From the Sept. 28, 1951 edition of the Vineyard Gazette:

Whatever benefits accrue from the annual striped bass derby, this much is certain, that visitors and residents alike will gain an acquaintance with the Island not otherwise possible. For, once yearly, the ancient roads by which forgotten generations hauled their cargoes of clay to the shipping points, or drew home seaweed from the beaches, are again traced out and negotiated by bold and intrepid drivers as they seek the vantage points for beach-fishing.

Here at Paul’s Point, at Cedar Tree Neck, at Daggett’s Landing, Rogers’ Landing and Saltworks Landing, and so on, the rod and reel fishermen have been seen, casting from every point of rocks, or walking the beaches in between. Meanwhile their cars, bright with enamel and polished metal, stand parked on the upland, where for eleven months of the year no living thing travels save the deer.

The Lambert’s Cove road is the ancient drive of Jonathan, whose name, like that of the early members of the family, was spelled Lumbert, and so pronounced by the older people of fifty years ago. Mr. Lumbert left his name upon the pleasant cove, which eventually became a popular harbor for small fishing craft. Somehow, despite the fact that the old road passes across private property, this way has been kept in constant use and the hazard is not great in traveling down through the pasture field and low dunes to the beach.

So, too, is it on Daggett’s Road, which terminates at the well-known homestead just east of Cedar Tree Neck. But there are other roads lying westerly which may be better or worse, and all are well patronized during the bass derby.

There are some bathhouses up along the shore in the vicinity of the site of the ancient saltworks, identified today only by the location of the ledge which makes off from a nearby point. But once upon a time the Saltworks Road was a thoroughfare, traveled by men on foot and with ox and horse-carts.

Older inhabitants used to call the smooth, straight beach to the westward, Gray’s Beach, and spoke of Shubael Gray. There was also an old house, so near the tide that spray from the breakers in time of storm might splash the windows. Old-timers called it the Vernal Clifford place, and it was a pleasant, sightly spot, when the sheep kept the grass grazed down to the semblance of lawn, and the forest was yet some distance back from the tide. The bass fishermen find their way to this place and walk the smooth beach, perhaps unsuspected by the majority of them until they come upon it.

The Paintmill Bight lies much as it did fifty years ago, as far as beach and water are concerned. But the clay-wharf from which so many cargoes were shipped, has long since disappeared. So, too, the roads, coming to the beach at this point from two directions, one around the shoulder of a hill to the east, the other along the face of the sand-cliff from the west.
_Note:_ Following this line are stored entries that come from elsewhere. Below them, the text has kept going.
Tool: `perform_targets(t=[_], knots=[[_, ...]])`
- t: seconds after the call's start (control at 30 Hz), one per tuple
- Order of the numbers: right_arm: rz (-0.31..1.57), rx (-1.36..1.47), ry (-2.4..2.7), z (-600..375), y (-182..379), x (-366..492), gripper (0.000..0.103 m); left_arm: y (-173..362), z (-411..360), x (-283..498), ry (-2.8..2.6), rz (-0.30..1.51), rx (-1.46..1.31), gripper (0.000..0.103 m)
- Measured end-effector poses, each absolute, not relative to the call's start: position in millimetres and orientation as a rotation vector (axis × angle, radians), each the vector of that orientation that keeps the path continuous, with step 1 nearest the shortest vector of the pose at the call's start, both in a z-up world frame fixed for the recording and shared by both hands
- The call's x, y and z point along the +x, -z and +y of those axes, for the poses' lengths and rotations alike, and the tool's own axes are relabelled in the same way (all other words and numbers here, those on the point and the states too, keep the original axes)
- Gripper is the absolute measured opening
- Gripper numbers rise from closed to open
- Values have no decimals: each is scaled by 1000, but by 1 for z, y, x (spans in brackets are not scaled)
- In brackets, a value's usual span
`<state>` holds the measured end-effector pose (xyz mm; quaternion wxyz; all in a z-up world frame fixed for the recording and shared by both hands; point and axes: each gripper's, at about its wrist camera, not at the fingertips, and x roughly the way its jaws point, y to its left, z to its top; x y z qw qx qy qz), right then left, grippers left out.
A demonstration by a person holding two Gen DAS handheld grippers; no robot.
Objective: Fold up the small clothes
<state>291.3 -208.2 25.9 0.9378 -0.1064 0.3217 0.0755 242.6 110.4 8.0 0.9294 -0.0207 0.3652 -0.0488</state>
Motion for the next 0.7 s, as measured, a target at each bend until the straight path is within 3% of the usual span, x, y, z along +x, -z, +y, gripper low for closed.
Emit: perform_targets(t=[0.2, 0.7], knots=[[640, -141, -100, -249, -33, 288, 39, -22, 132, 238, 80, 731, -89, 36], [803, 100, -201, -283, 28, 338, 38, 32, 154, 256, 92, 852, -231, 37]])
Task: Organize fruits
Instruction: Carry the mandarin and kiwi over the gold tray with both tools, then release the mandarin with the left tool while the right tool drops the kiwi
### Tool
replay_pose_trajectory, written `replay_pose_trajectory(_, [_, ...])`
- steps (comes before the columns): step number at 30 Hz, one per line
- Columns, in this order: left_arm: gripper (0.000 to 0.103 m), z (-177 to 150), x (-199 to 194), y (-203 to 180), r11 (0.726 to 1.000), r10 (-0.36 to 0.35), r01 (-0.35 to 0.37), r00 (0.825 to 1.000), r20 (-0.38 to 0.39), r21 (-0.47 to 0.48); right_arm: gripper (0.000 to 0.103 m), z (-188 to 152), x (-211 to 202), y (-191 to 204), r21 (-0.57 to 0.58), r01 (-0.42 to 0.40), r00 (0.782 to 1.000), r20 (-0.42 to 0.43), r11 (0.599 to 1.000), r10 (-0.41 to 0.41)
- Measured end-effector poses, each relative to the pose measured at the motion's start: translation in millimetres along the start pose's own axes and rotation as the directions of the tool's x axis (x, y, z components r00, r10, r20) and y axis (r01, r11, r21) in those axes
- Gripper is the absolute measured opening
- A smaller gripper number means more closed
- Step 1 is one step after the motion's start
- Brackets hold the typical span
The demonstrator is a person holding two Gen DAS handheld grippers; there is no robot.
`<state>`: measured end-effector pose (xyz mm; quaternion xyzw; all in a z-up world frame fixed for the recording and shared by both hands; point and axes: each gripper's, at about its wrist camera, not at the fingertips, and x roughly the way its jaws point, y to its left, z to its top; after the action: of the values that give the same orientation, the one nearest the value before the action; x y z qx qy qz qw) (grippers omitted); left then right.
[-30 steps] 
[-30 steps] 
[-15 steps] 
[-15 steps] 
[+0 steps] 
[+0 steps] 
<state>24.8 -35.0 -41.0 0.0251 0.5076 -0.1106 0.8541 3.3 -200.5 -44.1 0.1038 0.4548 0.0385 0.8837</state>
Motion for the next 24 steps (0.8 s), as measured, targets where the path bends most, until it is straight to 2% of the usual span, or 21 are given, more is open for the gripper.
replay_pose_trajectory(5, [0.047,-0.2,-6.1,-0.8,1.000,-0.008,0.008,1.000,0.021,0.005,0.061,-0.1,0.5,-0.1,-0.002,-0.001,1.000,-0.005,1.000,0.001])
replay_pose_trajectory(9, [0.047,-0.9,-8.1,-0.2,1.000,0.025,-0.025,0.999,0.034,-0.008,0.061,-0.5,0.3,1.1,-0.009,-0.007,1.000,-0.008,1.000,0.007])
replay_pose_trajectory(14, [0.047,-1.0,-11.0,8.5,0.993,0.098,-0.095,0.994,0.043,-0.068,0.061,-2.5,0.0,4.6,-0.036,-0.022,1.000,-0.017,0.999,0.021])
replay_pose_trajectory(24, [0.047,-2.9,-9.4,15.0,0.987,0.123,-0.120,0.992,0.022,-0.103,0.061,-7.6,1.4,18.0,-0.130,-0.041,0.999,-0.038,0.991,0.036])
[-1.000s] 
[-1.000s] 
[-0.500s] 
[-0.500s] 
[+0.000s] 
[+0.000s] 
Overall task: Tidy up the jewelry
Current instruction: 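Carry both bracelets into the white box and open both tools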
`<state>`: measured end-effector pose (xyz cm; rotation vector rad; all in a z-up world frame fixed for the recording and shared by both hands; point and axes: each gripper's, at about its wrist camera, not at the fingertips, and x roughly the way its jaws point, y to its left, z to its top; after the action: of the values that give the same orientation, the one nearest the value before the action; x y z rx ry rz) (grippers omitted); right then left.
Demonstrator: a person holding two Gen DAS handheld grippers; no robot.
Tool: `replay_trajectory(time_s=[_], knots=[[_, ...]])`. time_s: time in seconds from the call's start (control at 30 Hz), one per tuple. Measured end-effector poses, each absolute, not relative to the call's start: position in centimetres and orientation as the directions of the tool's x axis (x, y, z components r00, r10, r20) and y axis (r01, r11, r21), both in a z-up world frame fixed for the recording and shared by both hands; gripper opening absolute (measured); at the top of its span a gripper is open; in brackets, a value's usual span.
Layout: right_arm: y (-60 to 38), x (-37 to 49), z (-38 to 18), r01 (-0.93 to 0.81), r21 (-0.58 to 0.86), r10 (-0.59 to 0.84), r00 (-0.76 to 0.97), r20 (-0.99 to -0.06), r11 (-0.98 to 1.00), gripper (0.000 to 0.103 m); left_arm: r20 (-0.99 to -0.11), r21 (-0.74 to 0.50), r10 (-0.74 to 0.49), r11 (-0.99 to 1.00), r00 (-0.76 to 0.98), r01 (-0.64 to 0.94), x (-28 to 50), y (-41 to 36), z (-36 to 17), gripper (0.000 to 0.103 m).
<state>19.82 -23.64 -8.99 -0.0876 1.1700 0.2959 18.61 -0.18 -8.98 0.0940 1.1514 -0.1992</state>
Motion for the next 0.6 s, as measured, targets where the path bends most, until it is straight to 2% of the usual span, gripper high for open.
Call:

Beck’s Beach and Beck’s Ledge, with Beck’s Pond in the background, is a spot both historic and intriguing. Beck, so the old people said, was an abbreviation for Rebecca. Rebecca Skiffe lived in a house by the pond, no trace of which remains save a low mound of earth where the chimney fell. It was Rebecca who buried her silver spoons before the British raid during the Revolution, and never could find them again.

There are spots here in two places where the bottom is soft, but in three others, the ledges run far out into the Sound, and here are fish, surface and ground-fish, and believe it or not, cars find their way to this far-removed spot of Beck’s.

On the same estate, Great Rock Bight opens like an extended thumb and forefinger, with the “great rock” standing far up in the bend thus created. Today it is difficult to walk up or down, but the bass fishermen reach the spot, and they were there, casting out to the great rock which seemed a prime place for bass.

And then the old Brickyard. The sea-wall crumbled, the yard itself showing the results of being flooded and lashed by seas during the hurricanes. The old water-wheel, crumbling to decay; the tall chimney, gradually disintegrating under the touch of time.

The old roads, leading to the mill, to the brickyard, and to the landing where once wharves stood, these have gullied and washed, and many a stone obstructs the passage of car or pedestrian. But the bass fishermen reach this beach, and they drive their cars very close to it!

There are probably many other places where the bass fishermen penetrate in similar manner. Perhaps the majority of them think but little about it. But to the old-timer who can remember when much of this was open territory, traveled over by the general public and known to all, this is all to the good. Through such acquaintance with these places, perhaps they may again become populated and again people will enjoy their beauty. For it is not well that anything valuable, beautiful or good be concealed and forgotten.